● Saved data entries

-*-

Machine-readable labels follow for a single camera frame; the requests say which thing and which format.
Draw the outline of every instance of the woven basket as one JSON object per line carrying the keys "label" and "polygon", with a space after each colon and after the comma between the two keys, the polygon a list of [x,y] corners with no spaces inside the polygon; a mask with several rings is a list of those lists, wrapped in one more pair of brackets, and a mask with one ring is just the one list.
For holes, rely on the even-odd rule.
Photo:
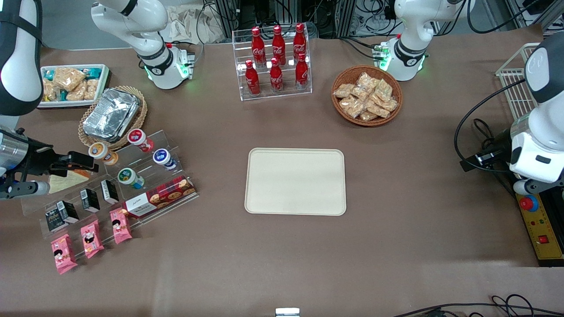
{"label": "woven basket", "polygon": [[98,104],[98,100],[96,100],[96,102],[93,105],[91,105],[90,108],[88,108],[86,113],[82,116],[80,123],[78,124],[78,137],[80,138],[80,141],[82,141],[84,145],[86,145],[87,147],[91,146],[96,142],[102,142],[105,145],[107,145],[110,150],[112,151],[118,150],[129,143],[129,141],[127,140],[127,135],[129,135],[129,131],[133,129],[140,129],[143,123],[145,122],[145,117],[147,116],[147,102],[145,102],[145,98],[143,97],[143,94],[136,88],[129,86],[117,86],[116,89],[124,91],[126,93],[130,93],[132,95],[136,95],[141,101],[141,109],[137,112],[137,114],[133,118],[132,120],[133,124],[131,124],[129,130],[124,134],[124,137],[122,137],[116,143],[109,143],[107,141],[91,137],[89,135],[86,135],[86,133],[84,133],[84,126],[83,126],[84,120],[86,120],[86,118],[88,118],[88,116],[92,113],[92,111],[94,111],[94,108],[96,108],[96,105]]}
{"label": "woven basket", "polygon": [[[345,111],[343,111],[343,109],[339,105],[340,99],[335,97],[335,95],[333,95],[333,92],[337,90],[337,88],[339,88],[339,86],[341,86],[344,83],[356,84],[356,81],[360,77],[360,74],[362,74],[363,72],[366,72],[366,74],[369,74],[373,78],[384,79],[393,88],[392,96],[398,102],[398,107],[394,111],[392,111],[392,113],[388,118],[378,117],[370,121],[362,121],[355,118],[351,118],[349,115],[345,113]],[[345,119],[349,120],[350,122],[362,126],[378,126],[378,125],[383,125],[386,122],[389,122],[395,116],[398,115],[398,112],[402,108],[402,104],[403,104],[403,93],[402,93],[402,88],[399,86],[398,81],[395,80],[395,78],[392,77],[390,74],[384,72],[383,70],[375,66],[357,65],[345,69],[337,76],[337,78],[335,78],[335,81],[333,82],[333,89],[331,89],[331,99],[333,100],[333,105],[335,106],[337,112],[340,113],[341,116],[343,116]]]}

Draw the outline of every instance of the red bottle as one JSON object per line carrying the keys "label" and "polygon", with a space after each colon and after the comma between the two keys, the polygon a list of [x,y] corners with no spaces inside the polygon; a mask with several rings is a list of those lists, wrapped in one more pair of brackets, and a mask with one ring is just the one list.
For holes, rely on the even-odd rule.
{"label": "red bottle", "polygon": [[250,95],[256,97],[261,94],[261,86],[258,83],[258,73],[253,68],[253,61],[248,59],[245,61],[247,70],[245,71],[245,78],[247,80],[247,86],[249,87]]}
{"label": "red bottle", "polygon": [[270,86],[272,87],[272,93],[279,94],[284,89],[284,83],[282,82],[282,70],[278,66],[278,58],[273,57],[271,59],[272,68],[270,68]]}
{"label": "red bottle", "polygon": [[298,54],[306,52],[306,36],[303,35],[303,23],[296,24],[296,36],[294,36],[294,64],[298,62]]}
{"label": "red bottle", "polygon": [[251,42],[251,49],[253,50],[254,62],[257,68],[266,67],[266,54],[265,43],[261,39],[261,30],[258,27],[251,29],[253,33],[253,41]]}
{"label": "red bottle", "polygon": [[306,53],[298,54],[298,64],[296,64],[296,89],[306,90],[307,88],[307,64]]}
{"label": "red bottle", "polygon": [[278,63],[286,65],[286,43],[282,37],[282,27],[274,26],[274,38],[272,39],[272,54],[278,59]]}

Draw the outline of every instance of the emergency stop button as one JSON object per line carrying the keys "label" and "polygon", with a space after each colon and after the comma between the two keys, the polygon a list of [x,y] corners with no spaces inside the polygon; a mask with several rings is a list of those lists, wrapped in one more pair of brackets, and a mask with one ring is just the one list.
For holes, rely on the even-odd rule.
{"label": "emergency stop button", "polygon": [[533,195],[527,195],[519,199],[519,206],[524,210],[535,212],[539,208],[539,201]]}

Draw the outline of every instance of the white tray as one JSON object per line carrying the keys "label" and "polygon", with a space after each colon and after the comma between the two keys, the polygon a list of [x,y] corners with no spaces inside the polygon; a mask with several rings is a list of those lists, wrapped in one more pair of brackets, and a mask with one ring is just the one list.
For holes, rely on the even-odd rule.
{"label": "white tray", "polygon": [[109,68],[104,64],[84,64],[84,65],[62,65],[62,66],[44,66],[41,68],[41,76],[45,74],[46,71],[53,71],[57,67],[68,67],[76,69],[84,68],[101,68],[102,72],[98,81],[98,87],[96,88],[96,94],[93,100],[79,100],[76,102],[40,102],[37,106],[38,109],[57,109],[57,108],[74,108],[74,107],[84,107],[94,104],[94,101],[100,98],[104,92],[106,81],[108,80]]}
{"label": "white tray", "polygon": [[253,214],[342,215],[345,156],[337,149],[255,148],[245,209]]}

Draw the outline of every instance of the brown table surface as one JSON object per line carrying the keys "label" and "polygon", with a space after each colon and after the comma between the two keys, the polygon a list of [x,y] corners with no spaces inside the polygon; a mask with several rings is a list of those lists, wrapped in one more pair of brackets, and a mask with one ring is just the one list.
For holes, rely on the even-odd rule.
{"label": "brown table surface", "polygon": [[[140,89],[149,104],[144,130],[164,129],[180,144],[201,196],[62,276],[37,220],[23,217],[18,201],[2,202],[0,311],[271,316],[276,307],[300,307],[303,316],[392,316],[513,292],[564,310],[564,268],[536,267],[514,199],[493,176],[464,173],[452,146],[461,117],[500,87],[495,70],[540,40],[539,28],[434,39],[425,68],[401,84],[401,113],[377,128],[350,124],[333,108],[335,76],[369,63],[338,40],[311,42],[313,94],[245,103],[231,45],[206,46],[195,79],[170,91],[147,80],[130,49],[45,53],[43,65],[102,63],[112,86]],[[20,126],[59,153],[86,152],[77,138],[83,113],[34,111]],[[512,122],[504,96],[476,116],[496,133]],[[481,141],[470,125],[461,133],[466,155]],[[346,213],[247,213],[255,147],[340,149]]]}

-*-

Output the entries exactly as they appear, with no pictures included.

● Answer below
Machine-readable labels follow for a single camera frame; the requests say which thing and which format.
Draw the outline of every instance of the woven basket as one JSON object per line carrying the keys "label" and "polygon", with a space after each colon and after the comma between the two keys, the polygon a list of [x,y] corners with no spaces inside the polygon; a mask with several rings is a list of those lists, wrapped in one more pair of brackets, and a mask with one ring is just the one list.
For holes, rely on the even-odd rule.
Photo:
{"label": "woven basket", "polygon": [[98,104],[98,100],[96,100],[96,102],[93,105],[91,105],[90,108],[88,108],[86,113],[82,116],[80,123],[78,124],[78,137],[80,138],[80,141],[82,141],[84,145],[86,145],[87,147],[91,146],[96,142],[102,142],[105,145],[107,145],[110,150],[112,151],[118,150],[129,143],[129,141],[127,140],[127,135],[129,135],[129,131],[133,129],[140,129],[143,123],[145,122],[145,117],[147,116],[147,102],[145,102],[145,98],[143,97],[143,94],[136,88],[129,86],[117,86],[116,89],[124,91],[126,93],[130,93],[132,95],[136,95],[141,101],[141,109],[137,112],[137,114],[133,118],[132,120],[133,124],[131,124],[129,130],[124,134],[124,137],[122,137],[116,143],[109,143],[107,141],[91,137],[89,135],[86,135],[86,133],[84,133],[84,126],[83,126],[84,120],[86,120],[86,118],[88,118],[88,116],[92,113],[92,111],[94,111],[94,108],[96,108],[96,105]]}
{"label": "woven basket", "polygon": [[[345,111],[343,111],[343,109],[339,105],[340,99],[335,97],[335,95],[333,95],[333,92],[337,90],[337,88],[339,88],[339,86],[341,86],[344,83],[356,84],[356,81],[360,77],[360,74],[362,74],[363,72],[366,72],[366,74],[369,74],[373,78],[384,79],[393,88],[392,96],[398,102],[398,107],[394,111],[392,111],[392,113],[388,118],[378,117],[370,121],[362,121],[355,118],[351,118],[349,115],[345,113]],[[345,119],[349,120],[350,122],[362,126],[378,126],[378,125],[383,125],[386,122],[389,122],[395,116],[398,115],[398,112],[402,108],[402,104],[403,104],[403,93],[402,93],[402,88],[399,86],[398,81],[395,80],[395,78],[392,77],[390,74],[384,72],[383,70],[375,66],[357,65],[345,69],[337,76],[337,78],[335,78],[335,81],[333,82],[333,89],[331,89],[331,99],[333,100],[333,105],[335,106],[337,112],[340,113],[341,116],[343,116]]]}

Draw the outline of every instance of the red bottle as one JSON object per line carrying the keys "label" and "polygon", with a space after each colon and after the comma between the two keys, the polygon a list of [x,y] corners with no spaces inside the polygon; a mask with several rings is a list of those lists, wrapped in one more pair of brackets, and a mask with one ring is just the one list.
For holes, rely on the even-odd rule.
{"label": "red bottle", "polygon": [[250,95],[256,97],[261,94],[261,86],[258,83],[258,73],[253,68],[253,61],[248,59],[245,61],[247,70],[245,71],[245,78],[247,80],[247,86],[249,87]]}
{"label": "red bottle", "polygon": [[270,86],[272,87],[272,93],[279,94],[284,89],[284,83],[282,82],[282,70],[278,66],[278,58],[273,57],[271,59],[272,68],[270,68]]}
{"label": "red bottle", "polygon": [[298,54],[306,52],[306,36],[303,35],[303,23],[296,24],[296,36],[294,36],[294,64],[298,62]]}
{"label": "red bottle", "polygon": [[251,42],[251,49],[253,50],[254,62],[257,68],[266,67],[266,54],[265,43],[261,39],[261,30],[258,27],[251,29],[253,33],[253,41]]}
{"label": "red bottle", "polygon": [[306,53],[298,54],[298,64],[296,64],[296,89],[306,90],[307,88],[307,64]]}
{"label": "red bottle", "polygon": [[278,63],[286,65],[286,43],[282,37],[282,27],[274,26],[274,38],[272,39],[272,54],[278,59]]}

Draw the outline of every instance of the emergency stop button as one JSON object per line carrying the keys "label" and "polygon", with a space after each colon and after the comma between the two keys, the polygon a list of [x,y] corners with no spaces inside the polygon; a mask with several rings is a list of those lists, wrapped in one more pair of brackets, and a mask with one ring is just the one list.
For holes, rely on the even-odd rule.
{"label": "emergency stop button", "polygon": [[533,195],[527,195],[519,199],[519,206],[524,210],[535,212],[539,208],[539,201]]}

Draw the outline of every instance of the white tray as one JSON object per line carrying the keys "label" and "polygon", with a space after each colon and after the comma between the two keys, the polygon a list of [x,y] corners with no spaces inside the polygon; a mask with several rings is a list of those lists, wrapped in one more pair of brackets, and a mask with one ring is just the one list.
For holes, rely on the even-odd rule.
{"label": "white tray", "polygon": [[109,68],[104,64],[84,64],[84,65],[62,65],[62,66],[44,66],[41,68],[41,76],[45,74],[46,71],[53,71],[57,67],[68,67],[76,69],[84,68],[101,68],[102,72],[98,81],[98,87],[96,88],[96,94],[93,100],[79,100],[76,102],[40,102],[37,106],[38,109],[57,109],[57,108],[74,108],[74,107],[84,107],[94,104],[94,101],[100,98],[104,92],[106,81],[108,80]]}
{"label": "white tray", "polygon": [[253,214],[342,215],[345,156],[337,149],[255,148],[245,209]]}

Draw the outline of every instance of the brown table surface as one JSON object per line carrying the keys "label" and "polygon", with a space after each colon and after the comma between the two keys, the polygon a list of [x,y] corners with no spaces inside the polygon; a mask with several rings is a list of those lists, wrapped in one more pair of brackets, and a mask with one ring is just the one list.
For holes, rely on the even-odd rule.
{"label": "brown table surface", "polygon": [[[140,89],[149,104],[144,130],[164,129],[180,144],[201,196],[62,276],[37,220],[23,217],[18,201],[2,202],[0,311],[271,316],[276,307],[300,307],[303,316],[392,316],[513,292],[564,310],[564,268],[536,267],[514,199],[493,176],[464,173],[452,146],[461,117],[500,87],[495,70],[540,40],[539,28],[434,39],[425,68],[401,84],[401,113],[377,128],[350,124],[333,108],[335,76],[369,63],[338,40],[311,42],[313,94],[245,103],[231,45],[206,46],[195,79],[170,91],[147,80],[130,49],[45,53],[43,65],[102,63],[112,86]],[[20,126],[59,153],[86,152],[77,138],[83,113],[34,111]],[[512,122],[504,96],[476,116],[496,133]],[[481,141],[470,125],[461,133],[466,155]],[[346,213],[247,213],[255,147],[340,149]]]}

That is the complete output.